I especially enjoyed the chapters bringing me to Venus, Mars, and Jupiter, and allowing me to bear witness to the birth and death of stars. Venus: a hellish place with 480°C surface temperature and 90 atmospheres of surface pressure, and an eternal rain of sulphuric acid in the atmosphere which never reaches the surface due to the high temperature. Mars: open bodies of water are impossible because the pressure is too low to keep it from boiling. Jupiter: a failed star radiating light in the infrared spectrum, big enough to contain a thousand Earths. And stars: their gravity brings particles close together for nuclear forces to overcome the natural repulsion between protons and electrons, fusing hydrogen particles together to form helium and giving off gamma photons in the process. When all the hydrogen is fused, the mass of the star determines its eventual fate into black dwarf, neutron star, or black hole. Along the way, the methods that astronomy has developed, like astronomical spectroscopy, to deduce these faraway conditions, and the expeditions — including the failures — to these planets for verification.

Of noteworthy mention is Sagan’s inclusion of the process of arriving at our present conclusions, as he briefly presents a history of mistaken beliefs continuously corrected by scientific inquiry. What this serves to reinforce is the idea that what we know about the world is subject to change — but this is beautiful because we, coming later on the timeline of human civilisation, can still contribute to this giant repository of knowledge.

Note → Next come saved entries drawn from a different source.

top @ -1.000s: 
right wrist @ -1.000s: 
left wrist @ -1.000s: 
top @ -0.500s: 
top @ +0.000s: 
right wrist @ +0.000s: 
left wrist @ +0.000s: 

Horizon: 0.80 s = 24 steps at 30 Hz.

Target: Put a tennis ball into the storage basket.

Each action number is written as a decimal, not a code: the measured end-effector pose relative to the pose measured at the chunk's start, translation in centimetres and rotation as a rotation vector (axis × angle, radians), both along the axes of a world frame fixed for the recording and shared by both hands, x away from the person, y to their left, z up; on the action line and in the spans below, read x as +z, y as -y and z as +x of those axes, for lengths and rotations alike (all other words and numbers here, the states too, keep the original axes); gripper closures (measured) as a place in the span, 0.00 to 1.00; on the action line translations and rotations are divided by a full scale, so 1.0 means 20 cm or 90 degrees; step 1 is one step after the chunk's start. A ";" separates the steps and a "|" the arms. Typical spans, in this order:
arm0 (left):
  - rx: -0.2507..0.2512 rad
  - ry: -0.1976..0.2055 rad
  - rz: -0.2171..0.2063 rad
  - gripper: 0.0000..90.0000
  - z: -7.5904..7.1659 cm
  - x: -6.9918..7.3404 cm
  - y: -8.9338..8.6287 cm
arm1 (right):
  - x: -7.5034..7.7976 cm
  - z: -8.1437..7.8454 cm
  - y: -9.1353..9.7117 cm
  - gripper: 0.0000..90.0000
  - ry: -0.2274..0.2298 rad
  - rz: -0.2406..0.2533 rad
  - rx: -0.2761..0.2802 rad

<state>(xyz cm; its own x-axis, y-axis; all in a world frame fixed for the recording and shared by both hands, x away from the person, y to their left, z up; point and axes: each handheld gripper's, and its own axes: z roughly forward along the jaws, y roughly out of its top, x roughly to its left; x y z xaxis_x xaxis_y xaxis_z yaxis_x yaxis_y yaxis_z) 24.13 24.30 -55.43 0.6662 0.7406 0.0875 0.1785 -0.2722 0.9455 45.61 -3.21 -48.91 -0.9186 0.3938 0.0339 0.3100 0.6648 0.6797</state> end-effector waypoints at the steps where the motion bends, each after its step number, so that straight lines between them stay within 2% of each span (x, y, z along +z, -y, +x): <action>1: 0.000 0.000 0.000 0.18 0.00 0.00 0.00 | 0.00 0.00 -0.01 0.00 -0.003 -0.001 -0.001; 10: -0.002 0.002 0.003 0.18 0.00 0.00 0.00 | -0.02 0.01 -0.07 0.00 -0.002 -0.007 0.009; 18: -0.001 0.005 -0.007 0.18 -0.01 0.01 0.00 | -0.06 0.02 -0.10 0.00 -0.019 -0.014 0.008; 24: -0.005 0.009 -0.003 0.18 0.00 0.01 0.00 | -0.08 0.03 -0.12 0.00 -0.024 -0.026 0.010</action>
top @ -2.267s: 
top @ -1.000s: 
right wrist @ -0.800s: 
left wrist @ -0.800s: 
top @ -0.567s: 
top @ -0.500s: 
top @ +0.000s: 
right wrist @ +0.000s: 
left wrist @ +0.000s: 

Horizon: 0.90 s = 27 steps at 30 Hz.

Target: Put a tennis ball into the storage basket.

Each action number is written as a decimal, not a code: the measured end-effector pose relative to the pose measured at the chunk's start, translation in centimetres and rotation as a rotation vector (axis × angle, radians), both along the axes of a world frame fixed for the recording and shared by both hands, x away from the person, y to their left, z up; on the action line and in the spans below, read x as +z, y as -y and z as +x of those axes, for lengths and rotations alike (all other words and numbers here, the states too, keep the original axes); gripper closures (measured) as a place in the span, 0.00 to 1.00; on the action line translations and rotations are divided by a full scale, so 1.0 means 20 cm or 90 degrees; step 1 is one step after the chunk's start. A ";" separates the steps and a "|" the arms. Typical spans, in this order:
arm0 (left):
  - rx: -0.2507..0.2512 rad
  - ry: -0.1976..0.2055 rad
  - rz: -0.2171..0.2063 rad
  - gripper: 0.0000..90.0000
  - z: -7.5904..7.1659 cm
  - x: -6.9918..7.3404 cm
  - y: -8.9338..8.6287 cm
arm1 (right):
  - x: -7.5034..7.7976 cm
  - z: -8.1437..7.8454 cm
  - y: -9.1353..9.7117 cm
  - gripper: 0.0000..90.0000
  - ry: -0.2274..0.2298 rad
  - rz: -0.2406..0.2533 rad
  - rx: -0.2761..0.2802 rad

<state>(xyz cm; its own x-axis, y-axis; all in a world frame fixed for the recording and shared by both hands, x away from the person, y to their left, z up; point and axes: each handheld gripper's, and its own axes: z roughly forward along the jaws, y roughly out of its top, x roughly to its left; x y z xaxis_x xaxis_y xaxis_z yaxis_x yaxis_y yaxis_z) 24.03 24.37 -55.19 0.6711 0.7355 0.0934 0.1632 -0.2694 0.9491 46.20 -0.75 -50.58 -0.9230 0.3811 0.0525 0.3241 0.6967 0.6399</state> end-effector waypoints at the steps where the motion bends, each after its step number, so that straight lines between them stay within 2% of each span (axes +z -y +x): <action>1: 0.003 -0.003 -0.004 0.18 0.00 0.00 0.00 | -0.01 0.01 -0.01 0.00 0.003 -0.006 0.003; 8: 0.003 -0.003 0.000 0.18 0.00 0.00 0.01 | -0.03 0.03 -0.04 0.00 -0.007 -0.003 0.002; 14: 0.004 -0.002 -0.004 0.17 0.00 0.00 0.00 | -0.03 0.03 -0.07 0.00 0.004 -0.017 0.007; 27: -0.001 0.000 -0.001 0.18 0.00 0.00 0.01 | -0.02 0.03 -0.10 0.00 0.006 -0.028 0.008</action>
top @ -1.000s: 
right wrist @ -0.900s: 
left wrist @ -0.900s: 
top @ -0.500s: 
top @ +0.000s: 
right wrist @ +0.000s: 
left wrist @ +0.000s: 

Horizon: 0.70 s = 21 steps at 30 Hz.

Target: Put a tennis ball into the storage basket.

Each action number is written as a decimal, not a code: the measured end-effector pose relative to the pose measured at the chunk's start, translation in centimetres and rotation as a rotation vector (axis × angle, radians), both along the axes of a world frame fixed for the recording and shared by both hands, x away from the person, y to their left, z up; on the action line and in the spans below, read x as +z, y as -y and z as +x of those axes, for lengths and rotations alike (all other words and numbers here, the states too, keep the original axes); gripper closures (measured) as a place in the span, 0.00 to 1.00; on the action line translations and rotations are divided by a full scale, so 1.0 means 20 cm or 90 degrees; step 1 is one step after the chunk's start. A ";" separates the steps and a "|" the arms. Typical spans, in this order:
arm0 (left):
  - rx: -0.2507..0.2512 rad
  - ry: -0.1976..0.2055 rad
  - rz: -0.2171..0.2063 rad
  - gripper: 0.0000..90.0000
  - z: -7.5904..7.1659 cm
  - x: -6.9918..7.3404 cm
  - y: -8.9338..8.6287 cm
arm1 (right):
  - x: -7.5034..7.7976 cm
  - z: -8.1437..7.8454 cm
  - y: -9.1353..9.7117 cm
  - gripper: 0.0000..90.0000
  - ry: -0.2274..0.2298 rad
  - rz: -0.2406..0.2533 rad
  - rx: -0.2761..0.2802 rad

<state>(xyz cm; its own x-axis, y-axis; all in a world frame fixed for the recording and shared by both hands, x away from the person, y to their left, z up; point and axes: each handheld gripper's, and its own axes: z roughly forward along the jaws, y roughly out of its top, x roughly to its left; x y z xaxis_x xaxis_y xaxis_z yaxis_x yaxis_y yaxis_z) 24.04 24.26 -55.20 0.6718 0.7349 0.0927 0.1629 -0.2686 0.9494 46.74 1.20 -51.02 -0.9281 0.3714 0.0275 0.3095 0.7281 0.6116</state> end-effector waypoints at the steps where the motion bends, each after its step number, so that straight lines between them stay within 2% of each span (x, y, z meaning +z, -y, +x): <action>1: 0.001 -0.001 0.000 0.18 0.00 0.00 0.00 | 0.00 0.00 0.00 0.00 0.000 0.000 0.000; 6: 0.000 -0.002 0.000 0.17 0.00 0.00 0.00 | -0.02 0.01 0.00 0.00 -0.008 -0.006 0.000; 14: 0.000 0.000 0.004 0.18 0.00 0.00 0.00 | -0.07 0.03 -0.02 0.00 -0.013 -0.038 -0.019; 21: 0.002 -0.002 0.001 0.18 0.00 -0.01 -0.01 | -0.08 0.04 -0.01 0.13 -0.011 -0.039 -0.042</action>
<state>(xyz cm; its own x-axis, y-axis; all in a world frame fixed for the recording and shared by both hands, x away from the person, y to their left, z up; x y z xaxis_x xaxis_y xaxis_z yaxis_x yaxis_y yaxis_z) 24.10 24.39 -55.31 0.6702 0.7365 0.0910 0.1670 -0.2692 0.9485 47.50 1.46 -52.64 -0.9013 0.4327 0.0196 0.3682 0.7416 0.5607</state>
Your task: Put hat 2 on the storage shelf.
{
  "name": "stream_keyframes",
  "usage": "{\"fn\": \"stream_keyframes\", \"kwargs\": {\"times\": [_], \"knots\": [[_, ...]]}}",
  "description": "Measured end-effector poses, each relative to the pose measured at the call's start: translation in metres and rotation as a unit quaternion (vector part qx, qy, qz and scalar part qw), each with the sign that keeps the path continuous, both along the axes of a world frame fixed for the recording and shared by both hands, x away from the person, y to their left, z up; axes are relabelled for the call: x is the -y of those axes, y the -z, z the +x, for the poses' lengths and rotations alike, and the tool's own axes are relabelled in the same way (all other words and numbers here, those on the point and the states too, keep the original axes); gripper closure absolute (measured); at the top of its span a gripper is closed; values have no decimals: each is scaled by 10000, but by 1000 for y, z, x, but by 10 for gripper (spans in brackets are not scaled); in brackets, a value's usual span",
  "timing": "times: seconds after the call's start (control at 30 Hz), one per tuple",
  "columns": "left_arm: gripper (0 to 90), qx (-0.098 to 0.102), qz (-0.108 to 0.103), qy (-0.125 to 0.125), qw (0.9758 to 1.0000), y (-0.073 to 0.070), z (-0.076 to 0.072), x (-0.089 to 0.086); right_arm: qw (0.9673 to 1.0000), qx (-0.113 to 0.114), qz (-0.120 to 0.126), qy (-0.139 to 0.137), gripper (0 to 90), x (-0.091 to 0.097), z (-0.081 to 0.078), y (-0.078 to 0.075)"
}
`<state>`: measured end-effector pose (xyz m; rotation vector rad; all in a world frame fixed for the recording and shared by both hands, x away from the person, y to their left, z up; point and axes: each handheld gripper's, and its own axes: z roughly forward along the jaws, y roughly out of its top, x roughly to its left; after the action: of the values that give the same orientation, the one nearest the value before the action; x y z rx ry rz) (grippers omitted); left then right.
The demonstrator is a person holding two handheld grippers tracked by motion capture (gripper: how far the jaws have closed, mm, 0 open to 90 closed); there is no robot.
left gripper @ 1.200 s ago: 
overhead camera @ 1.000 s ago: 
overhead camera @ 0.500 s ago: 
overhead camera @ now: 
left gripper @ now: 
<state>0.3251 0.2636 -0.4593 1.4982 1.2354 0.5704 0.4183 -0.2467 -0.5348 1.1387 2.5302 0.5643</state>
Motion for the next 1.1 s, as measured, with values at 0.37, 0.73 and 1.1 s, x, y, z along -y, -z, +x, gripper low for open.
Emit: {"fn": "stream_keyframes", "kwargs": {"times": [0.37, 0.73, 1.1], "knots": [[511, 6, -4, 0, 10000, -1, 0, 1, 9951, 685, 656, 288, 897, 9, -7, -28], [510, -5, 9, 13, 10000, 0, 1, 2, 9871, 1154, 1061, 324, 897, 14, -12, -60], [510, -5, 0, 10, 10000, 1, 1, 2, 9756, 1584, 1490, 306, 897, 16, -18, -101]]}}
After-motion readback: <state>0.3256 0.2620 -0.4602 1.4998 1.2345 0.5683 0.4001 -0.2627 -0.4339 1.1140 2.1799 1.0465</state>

Science is not just a pure pursuit of knowledge; it is very much affected by prevailing systems of power and beliefs. Sagan synthesizes thousands of years of (mostly Western) civilised history to present an argument for the causes of the acceleration and deceleration of the rate of scientific discovery. A great scientific boom occurred around the 5th to 6th century BC in Ionia, with the seeds of thought for a world formed not by Gods but by natural processes, the establishment of medical tradition (Hippocrates), the conception of the atom (Greek for unable to be cut), and many more, because, Sagan believes, it was comprised of a group of islands with no single concentration of power to enforce social and intellectual conformity. Diversity is the key ingredient to progress, providing a healthy cross fertilisation of ideas. Yet its reliance on the slave economy led to a lack of impetus for advancing technology, as well as an increased disdain towards manual labour, which was placed in opposition to spiritual pursuits, associated with the so-called elites. Ironically, Pythagoras and his followers, with their belief in pure theory unsullied by the world, contributed to the demise of progress, and would later influence a Christianity that suppressed free thought in order to maintain its hold on power.

I found the last couple of chapters — arguments for the possibility of life elsewhere, and a warning against self-destruction through war — less satisfying than the rest of the book, as it wades into social science territory that comes off less as condensed material than as simplistic models. I raised my eyebrows at Sagan’s summary of a James W. Prescott’s findings — cultures lavishing physical affection on infants and allowing expression of sexual activity in adolescents are disinclined to violence — which Sagan proffers as the solution to world peace. While well-intentioned, it does not stand up in the strength of its argument to the rest of the book, and would perhaps have been better left as a couple of concluding paragraphs painting our possible paths: humanity annihilated through nuclear wars, versus the continued potential for awe at the worlds left for us to discover.

This is a book in love with the universe; you will come off it with a renewed sense of wonder, and a growing curiosity for all things space and quantum.